Tuesday, March 10, 2009

Any JNJ/Centocor Reversion Clause Dispute is Mandatorially Arbitrated

This will be interesting. As many experienced lawyers will tell you, in mandatory arbitration, there is an almost universal tendency to "split the baby down the middle". That is, once the arbitrators get involved, they usually find that each party gets at least a part of what each asks for. Said another way, each party walks away at least a little unhappy. That is what arbitrators often feel the face of "justice" should resemble.

So, in this case, even if -- in a court of law -- Schering-Plough might otherwise be declared a clear winner (get to keep the rights to these products), it has already agreed to accept an arbitrators' outcome. The way mandatory arbitration usually works -- and thus, this version of the standard arbitration clause -- might, on balance, encourage William Weldon to at least explore the possibilty of forcing arbitration on the Section 8.2(c) Change of Control determination. Here is that Arbitration provision, in context:

. . . .12.7 Arbitration and Limitation of Damages.

Any unresolved dispute between the parties or any claim of one party against the other arising under or in connection with this Agreement will be resolved through binding arbitration pursuant to the mechanism set forth in Appendix K [Editor's Note: Schering-Plough did not file Appendix K with the orginal contract; it is now material, and must be filed promptly]; provided, however, that no party will refer a dispute to arbitration under this Section without giving at least twenty (20) days' notice to the Oversight Committee of its intention to do so. . . .

That Appendix K might provide for an appeal to a court of law, in the event that the arbitrators' award is unsatisfactory to either party, or it might provide that the arbitrators' decision is final, binding and not subject to any additional appeals.

If the latter is the case, the only way Schering/Merck gets to a court of law, is if the clause was the subject of overreaching, fraud or bad faith (i.e., not likely).

Stay tuned for a shot a cross the bow -- from Johnson and Johnson. It is worth about $4 billion in annual sales, all in (of which Schering-Plough now books about $2.3 billion, per year). This number will be about $1 billion higher, should Simponi/Golimumab win an early approval from FDA. Well, if nothing else -- it all should be entertaining -- so, pop the popcorn!


Anonymous said...

So, what would the odds be for S/P-Merck getting to keep Remicade but having to forego Golimumab?

Remember, NICE has set policy not to pay for the use of another TNF-ab once a patient has 'failed' one.

With the new administration's proposal to have HHS perform more comparative studies-the same format for coverage may come here to the States.

So, is Golimumab the way to go or is Remicade?

Anonymous said...

what will you have to talk about now?

Anonymous said...

Since S/P's sales of either Remicade or Golimumab is only outside of the US that will be taking a 'headwind' hit in the coming year-what utility is there for Merck with either Remicade or Golimumab?

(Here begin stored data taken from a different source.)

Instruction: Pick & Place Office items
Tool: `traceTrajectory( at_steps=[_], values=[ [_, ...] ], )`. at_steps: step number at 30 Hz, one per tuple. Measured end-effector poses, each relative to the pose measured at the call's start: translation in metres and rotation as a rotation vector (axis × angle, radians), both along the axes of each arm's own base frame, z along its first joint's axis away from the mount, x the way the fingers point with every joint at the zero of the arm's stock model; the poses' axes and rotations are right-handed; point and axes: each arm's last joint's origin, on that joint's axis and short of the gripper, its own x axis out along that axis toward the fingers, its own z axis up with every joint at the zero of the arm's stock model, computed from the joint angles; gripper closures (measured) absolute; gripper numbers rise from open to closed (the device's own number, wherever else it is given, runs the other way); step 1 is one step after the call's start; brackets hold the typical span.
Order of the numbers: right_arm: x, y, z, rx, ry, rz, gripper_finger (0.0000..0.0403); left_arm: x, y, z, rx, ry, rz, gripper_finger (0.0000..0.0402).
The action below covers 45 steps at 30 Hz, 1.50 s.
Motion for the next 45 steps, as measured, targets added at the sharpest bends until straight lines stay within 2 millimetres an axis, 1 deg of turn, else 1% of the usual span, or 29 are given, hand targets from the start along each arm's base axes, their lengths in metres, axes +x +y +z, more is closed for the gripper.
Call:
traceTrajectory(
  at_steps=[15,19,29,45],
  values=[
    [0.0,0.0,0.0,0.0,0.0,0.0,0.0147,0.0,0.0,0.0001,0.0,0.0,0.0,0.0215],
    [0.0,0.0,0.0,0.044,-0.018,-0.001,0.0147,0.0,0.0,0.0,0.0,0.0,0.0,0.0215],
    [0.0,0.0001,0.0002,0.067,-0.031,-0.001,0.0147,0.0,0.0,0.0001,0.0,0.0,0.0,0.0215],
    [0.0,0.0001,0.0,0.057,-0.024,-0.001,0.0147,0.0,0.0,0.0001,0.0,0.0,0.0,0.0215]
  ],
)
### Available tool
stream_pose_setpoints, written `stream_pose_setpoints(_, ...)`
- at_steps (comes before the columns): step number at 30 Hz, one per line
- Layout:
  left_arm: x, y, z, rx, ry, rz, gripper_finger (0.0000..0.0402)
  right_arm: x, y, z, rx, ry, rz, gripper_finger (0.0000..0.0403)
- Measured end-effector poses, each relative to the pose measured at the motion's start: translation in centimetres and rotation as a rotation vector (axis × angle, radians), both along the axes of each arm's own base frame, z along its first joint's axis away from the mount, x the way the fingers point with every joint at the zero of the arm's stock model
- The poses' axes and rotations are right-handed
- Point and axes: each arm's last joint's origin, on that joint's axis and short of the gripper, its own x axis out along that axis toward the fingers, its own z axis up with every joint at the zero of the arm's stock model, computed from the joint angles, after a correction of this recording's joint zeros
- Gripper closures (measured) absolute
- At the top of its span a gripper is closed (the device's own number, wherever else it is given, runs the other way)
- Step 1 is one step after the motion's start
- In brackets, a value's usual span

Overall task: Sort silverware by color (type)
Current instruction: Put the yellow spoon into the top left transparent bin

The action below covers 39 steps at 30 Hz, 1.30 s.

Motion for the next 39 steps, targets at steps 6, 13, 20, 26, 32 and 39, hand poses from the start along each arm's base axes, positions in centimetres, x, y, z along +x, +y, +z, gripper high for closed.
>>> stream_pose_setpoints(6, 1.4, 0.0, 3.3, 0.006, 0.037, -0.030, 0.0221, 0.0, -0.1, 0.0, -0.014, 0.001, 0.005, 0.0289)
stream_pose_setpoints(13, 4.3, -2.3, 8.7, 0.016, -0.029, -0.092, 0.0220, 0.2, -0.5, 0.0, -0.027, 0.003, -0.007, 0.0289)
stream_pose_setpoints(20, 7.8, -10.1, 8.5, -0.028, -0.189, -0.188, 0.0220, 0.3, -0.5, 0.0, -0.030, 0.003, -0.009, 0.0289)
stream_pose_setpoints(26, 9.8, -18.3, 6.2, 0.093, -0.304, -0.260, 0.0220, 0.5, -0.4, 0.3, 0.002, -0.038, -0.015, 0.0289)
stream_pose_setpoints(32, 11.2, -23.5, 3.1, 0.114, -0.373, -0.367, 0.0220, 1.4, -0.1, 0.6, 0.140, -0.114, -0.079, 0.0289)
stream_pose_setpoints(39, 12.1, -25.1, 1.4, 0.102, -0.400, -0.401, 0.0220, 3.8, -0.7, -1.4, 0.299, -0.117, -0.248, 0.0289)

Maybe they will just 'sell' it back to J/J for a theoretical price~to avoid delays, legal costs and help pay down the merger.

Anonymous said...

A thought-to be vested in S/P's retirement pension plan, you had to have worked with the company for 5 years.

I wonder how many S/P staff, that were hired after Fred came on board, will be the target of being riffed after the completion of this combination?

It would make sense to let those go~then even though you have to pay them severance there wouldn't be any cost down the road from the pension fund.

Maybe some past Pharmacia people experienced the same thing?